What Is The RIAA Hoping To Change?
(UPDATED) In a recent interview, Joel Tenenbaum was asked what he had hoped to change when he stood up against the RIAA and refused to agree to a settlement. He fired back, “I’m not ‘hoping to change’ anything… Maybe the better question is: What [is the RIAA] hoping to change?” According to Cary Sherman, the President of the RIAA, they are hoping to change the culture of file-sharing itself; the set of shared attitudes, values, goals, and practices that define an entire decade worth of music fans.
Since we’re all well aware that mass-behavior is immensely difficult to alter in any meaningful way; it’s probably better that we take a moment to reflect on the things that the RIAA and the record industry can’t change.
Here To Stay
Mainly, that file-sharing is here to stay. Even if the RIAA manages to achieve their goal of manipulating the Internet—which they won’t—they still have to deal with the fact that a majority of sharing doesn’t happen over the network.
All the music in the world, minus what hasn’t been released yet—and even in many instances that’s already out there too—is on someone’s computer somewhere. Now, the genius of file-sharing was that it interlinked the world’s computers and made everyone’s music available to everyone else. But, even in the absence of that, while the process may be slowed; it won’t be stopped.
If there is one leaderless organization that’s willing literally to burn the world down before they give up the ability to share music and their belief in keeping the Internet neutral, it’s file-sharers. And, as the storage capacity of hard-drives expand and cloud-storage proliferates, the next battle ground will be forged.
Today, the RIAA is collecting it’s $65,000 from Joel for sharing 7 songs.

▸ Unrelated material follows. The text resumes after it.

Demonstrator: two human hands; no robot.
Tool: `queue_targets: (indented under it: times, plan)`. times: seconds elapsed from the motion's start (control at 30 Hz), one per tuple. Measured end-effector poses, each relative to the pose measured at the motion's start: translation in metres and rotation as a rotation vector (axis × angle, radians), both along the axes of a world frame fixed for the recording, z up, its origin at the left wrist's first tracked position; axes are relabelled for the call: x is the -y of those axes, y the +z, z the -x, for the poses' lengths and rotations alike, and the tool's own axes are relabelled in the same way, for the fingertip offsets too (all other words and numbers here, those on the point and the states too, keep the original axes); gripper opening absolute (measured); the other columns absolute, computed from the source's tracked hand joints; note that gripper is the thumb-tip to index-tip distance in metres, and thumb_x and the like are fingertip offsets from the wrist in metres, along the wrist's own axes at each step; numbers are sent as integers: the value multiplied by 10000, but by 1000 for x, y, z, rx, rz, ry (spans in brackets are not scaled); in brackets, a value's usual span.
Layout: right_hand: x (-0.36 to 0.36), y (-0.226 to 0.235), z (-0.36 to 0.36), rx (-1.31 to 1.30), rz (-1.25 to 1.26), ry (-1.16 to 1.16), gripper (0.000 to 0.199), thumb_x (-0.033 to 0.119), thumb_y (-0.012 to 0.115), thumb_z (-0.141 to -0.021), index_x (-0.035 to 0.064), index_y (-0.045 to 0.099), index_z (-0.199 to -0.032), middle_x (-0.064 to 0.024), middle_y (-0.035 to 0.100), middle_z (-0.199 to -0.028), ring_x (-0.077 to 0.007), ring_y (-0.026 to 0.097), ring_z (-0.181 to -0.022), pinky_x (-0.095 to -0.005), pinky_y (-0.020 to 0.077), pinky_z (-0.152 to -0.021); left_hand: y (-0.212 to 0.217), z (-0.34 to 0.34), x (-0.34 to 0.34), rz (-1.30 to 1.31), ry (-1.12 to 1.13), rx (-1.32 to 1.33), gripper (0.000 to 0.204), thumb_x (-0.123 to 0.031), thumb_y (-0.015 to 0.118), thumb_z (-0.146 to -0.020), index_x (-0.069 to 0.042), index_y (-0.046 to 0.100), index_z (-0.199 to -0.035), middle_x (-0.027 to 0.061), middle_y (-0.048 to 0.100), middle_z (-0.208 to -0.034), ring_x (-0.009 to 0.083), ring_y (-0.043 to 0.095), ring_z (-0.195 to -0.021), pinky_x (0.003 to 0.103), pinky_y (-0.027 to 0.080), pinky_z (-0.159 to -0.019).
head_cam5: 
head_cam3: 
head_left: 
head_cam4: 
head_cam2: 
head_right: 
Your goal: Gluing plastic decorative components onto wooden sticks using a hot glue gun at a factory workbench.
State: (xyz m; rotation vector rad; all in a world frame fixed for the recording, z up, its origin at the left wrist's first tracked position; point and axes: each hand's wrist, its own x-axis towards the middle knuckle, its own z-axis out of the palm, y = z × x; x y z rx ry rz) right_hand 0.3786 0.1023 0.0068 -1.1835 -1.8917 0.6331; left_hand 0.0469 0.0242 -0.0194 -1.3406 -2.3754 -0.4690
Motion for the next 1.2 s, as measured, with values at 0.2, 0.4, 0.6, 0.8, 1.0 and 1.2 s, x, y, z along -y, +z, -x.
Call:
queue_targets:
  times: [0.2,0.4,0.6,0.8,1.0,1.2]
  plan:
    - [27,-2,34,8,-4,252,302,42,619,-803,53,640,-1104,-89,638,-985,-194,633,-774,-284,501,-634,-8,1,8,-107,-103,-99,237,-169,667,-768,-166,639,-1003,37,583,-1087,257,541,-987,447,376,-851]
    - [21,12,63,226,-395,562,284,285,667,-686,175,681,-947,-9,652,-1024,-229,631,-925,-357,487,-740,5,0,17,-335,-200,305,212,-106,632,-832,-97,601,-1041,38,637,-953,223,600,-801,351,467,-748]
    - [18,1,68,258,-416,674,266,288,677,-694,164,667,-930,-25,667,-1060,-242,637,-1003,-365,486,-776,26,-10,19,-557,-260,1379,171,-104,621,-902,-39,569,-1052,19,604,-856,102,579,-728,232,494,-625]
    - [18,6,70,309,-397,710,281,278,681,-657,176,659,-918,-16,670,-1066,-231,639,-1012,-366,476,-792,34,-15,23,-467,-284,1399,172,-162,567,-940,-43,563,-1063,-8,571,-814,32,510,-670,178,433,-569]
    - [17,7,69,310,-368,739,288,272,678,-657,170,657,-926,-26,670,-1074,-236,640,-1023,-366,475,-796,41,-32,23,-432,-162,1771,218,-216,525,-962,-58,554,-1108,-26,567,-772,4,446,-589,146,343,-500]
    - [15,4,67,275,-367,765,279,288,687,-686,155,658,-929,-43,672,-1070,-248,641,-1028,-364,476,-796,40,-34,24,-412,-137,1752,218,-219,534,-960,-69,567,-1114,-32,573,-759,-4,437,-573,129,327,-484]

The time is coming when they have to figure out how to prosecute the twelve-year-old who has downloaded 700,000 songs—in a day, maybe even in an hour—let alone, when these songs start bouncing from one cloud-storage site to another like ping pong balls at a frat house. All it takes is a couple of mildly pissed off tech-evangelist billionaires to start burying servers in a desert somewhere and all bets are off. If there’s a legitimate co-manager on all the accounts—this won’t happen. Yet, it’s only a matter of time until it does.
Pseudo-Events
Moving on, all the RIAA’s horses and all the record industy’s men can’t put the broken music consumption system back together again. The emergence of the social web and the proliferation of digital technologies—the biases of these mediums; they promote different ranges of behavior in audiences. Most of which, happen to be incompatible with the barriers to music consumption that the record industry is trying it’s damnedest to reinforce and failing miserably at.

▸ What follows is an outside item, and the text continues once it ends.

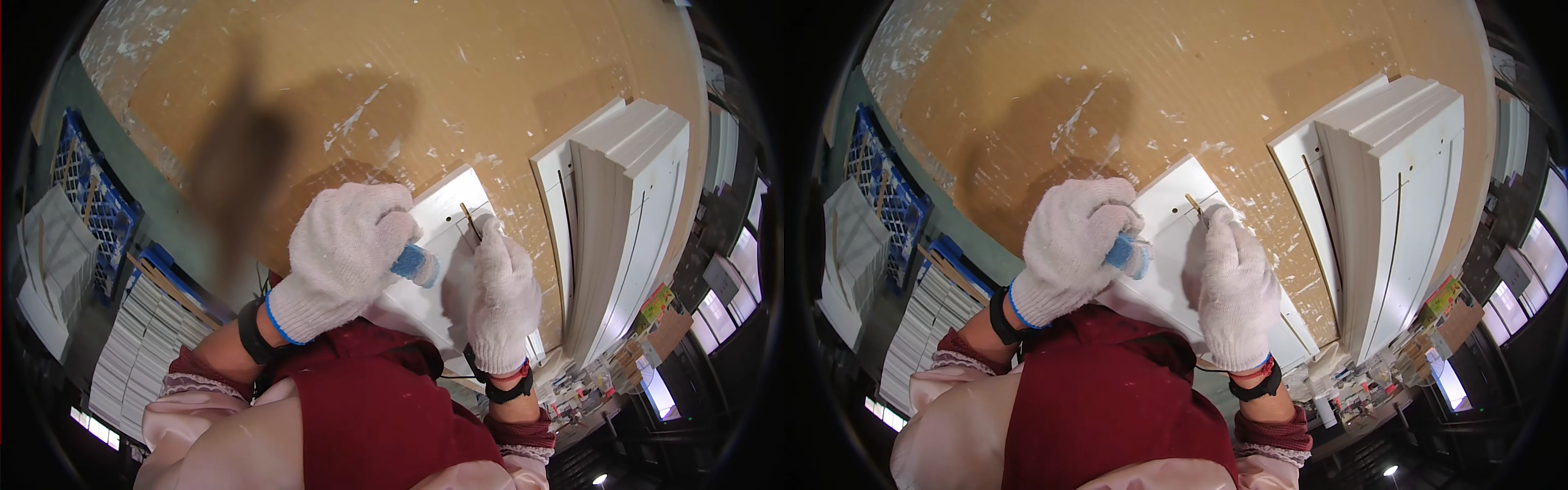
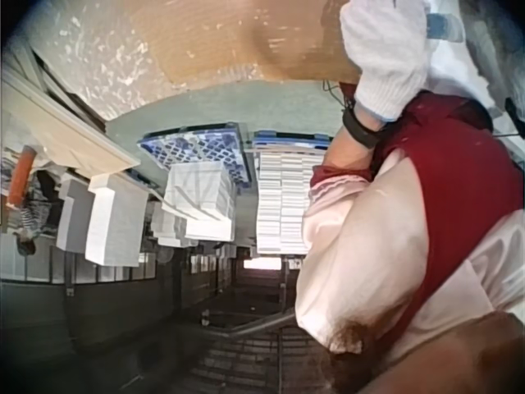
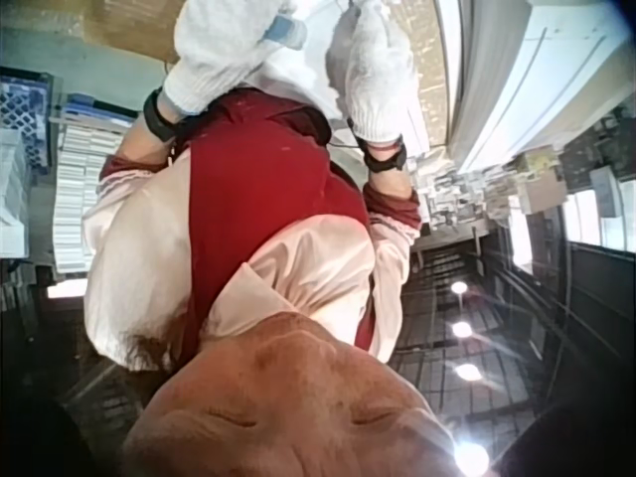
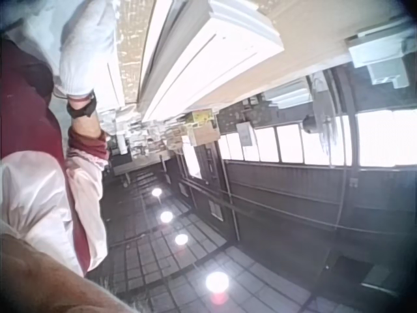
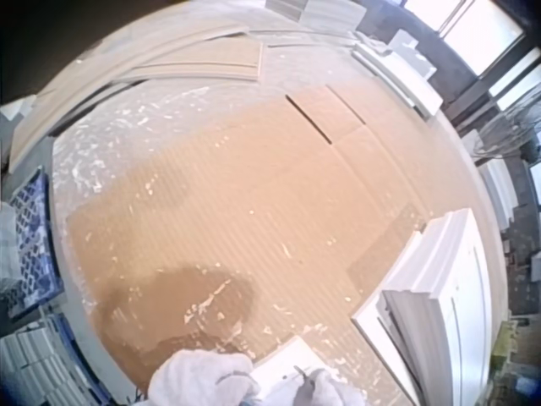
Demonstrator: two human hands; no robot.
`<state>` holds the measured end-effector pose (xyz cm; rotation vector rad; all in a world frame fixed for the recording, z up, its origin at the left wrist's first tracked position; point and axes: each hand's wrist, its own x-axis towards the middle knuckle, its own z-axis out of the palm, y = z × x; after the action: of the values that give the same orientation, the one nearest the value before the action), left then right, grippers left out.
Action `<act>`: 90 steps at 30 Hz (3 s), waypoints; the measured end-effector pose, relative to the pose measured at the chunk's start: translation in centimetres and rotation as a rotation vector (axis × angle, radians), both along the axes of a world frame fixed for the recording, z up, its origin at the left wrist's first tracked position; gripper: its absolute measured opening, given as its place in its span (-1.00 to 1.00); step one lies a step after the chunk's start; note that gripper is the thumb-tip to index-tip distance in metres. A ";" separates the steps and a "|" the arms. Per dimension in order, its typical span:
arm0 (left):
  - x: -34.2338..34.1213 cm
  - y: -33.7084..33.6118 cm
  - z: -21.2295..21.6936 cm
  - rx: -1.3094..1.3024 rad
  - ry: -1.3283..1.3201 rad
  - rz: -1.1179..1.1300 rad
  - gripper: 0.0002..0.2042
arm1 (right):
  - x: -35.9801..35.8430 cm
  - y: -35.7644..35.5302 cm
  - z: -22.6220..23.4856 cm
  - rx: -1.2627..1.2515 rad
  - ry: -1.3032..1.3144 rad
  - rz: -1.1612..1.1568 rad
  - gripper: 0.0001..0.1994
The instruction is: The person sands the surface and edges of white wooden panels using a sanding block and a cloth. They repeatedly rub the panels on a workbench, switching between tools and wiping the surface.
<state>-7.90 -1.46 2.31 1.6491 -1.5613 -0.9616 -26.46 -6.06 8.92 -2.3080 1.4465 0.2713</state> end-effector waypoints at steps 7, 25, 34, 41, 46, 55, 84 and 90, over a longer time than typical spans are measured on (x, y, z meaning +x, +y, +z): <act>-0.4 -0.1 0.7 0.165 0.070 0.038 -0.77 | -0.1 -0.2 -0.3 0.006 -0.078 0.002 -0.51; 0.2 -0.1 0.9 0.001 0.007 -0.016 -0.74 | -1.1 0.8 -0.1 -0.051 -0.237 -0.050 -0.54; -0.5 1.2 4.3 0.183 0.280 -0.134 -0.73 | 0.4 3.2 1.3 0.331 -0.847 -0.545 -0.74; -2.0 2.2 4.5 0.589 0.789 -0.046 -0.78 | 1.3 4.2 0.6 0.788 -1.183 -1.008 -0.73; -2.3 2.4 3.2 0.197 0.856 -0.012 -0.80 | 0.2 3.2 0.3 0.812 -1.083 -0.868 -0.74; -1.0 2.7 1.6 0.222 0.871 0.165 -0.78 | 0.3 -3.6 -1.2 0.245 -0.347 -0.477 -0.74; -1.2 2.2 1.5 0.132 0.562 0.071 -0.74 | 0.6 -2.3 -4.3 -0.140 -0.389 -0.309 -0.74; -1.1 2.3 1.2 0.164 0.510 0.046 -0.76 | 1.0 -2.9 -2.7 -0.007 -0.215 -0.264 -0.76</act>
<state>-8.98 0.80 3.56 1.3887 -1.1195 -1.3855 -25.46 -8.93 6.20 -2.0474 1.6162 -0.0563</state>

This list of things that neither of these social institutions can change also includes The Death of the CD-Release Complex. At one side of the equation, you have the problem of the failed symbiotic relationship between fans and the mediums through which they discover music.
In the traditional music consumption system, fans found new music through the same channels that major promoted new music—that’s changed. Not only has the media landscape fractured into a thousand or so pieces, meaning that there are no specific delivery mechanisms—like radio, retail, and MTV—but the places that they find out about artists through are different too.
Second, the power of the CD-Release Complex lied in its ability to harness an audiences true nature as a collective, rather than focusing on the behaviors of individuals. To influence the behavior of an individual you have to do so by attempting to change the mass-behavior of the collective. Only then could you actually influence a person’s behavior through a combination of emotions and impulses that had been rejected from awareness of the individual.
This is not to over-complexify the selling of sounds or give music marketers far more credit than they deserve either. It is, through the lens of psychoanalysis, how pseudo-events, like CD-releases, work. The record industry can no longer stage them as effectively now as they could in the past.
The Copyright Wars
As legal scholar William Patry argues in Moral Panics and the Copyright Wars, “The Copyright Wars are an effort to deny the type of experience consumers want on the Internet; they are an effort to deny the very nature of the present by changing it back into the past.” Thus far, litigation has proved to be failed method of changing mass-behavior and a costly strategy with questionable results.
The trouble is, that whatever the RIAA and the record industry is hoping to change—whether that’s the structure of the Internet or the widespread evolution of social behavior in music fans—they might want to consider amending the broken state of the music consumption system and admitting that their marketing model is dead first. Otherwise, it's likely that no meaningful behavioral shifts will occur.
The RIAA and the record industry can't mandate cultural change. Especially if neither social institution is willing to evolve themselves. The only chance they have at gaining back an entire decade worth of music fans is to innovate in a way that updates the current music consumption system to reflect the behaviors of those whom they want to use it—until then, they will simply choose not to.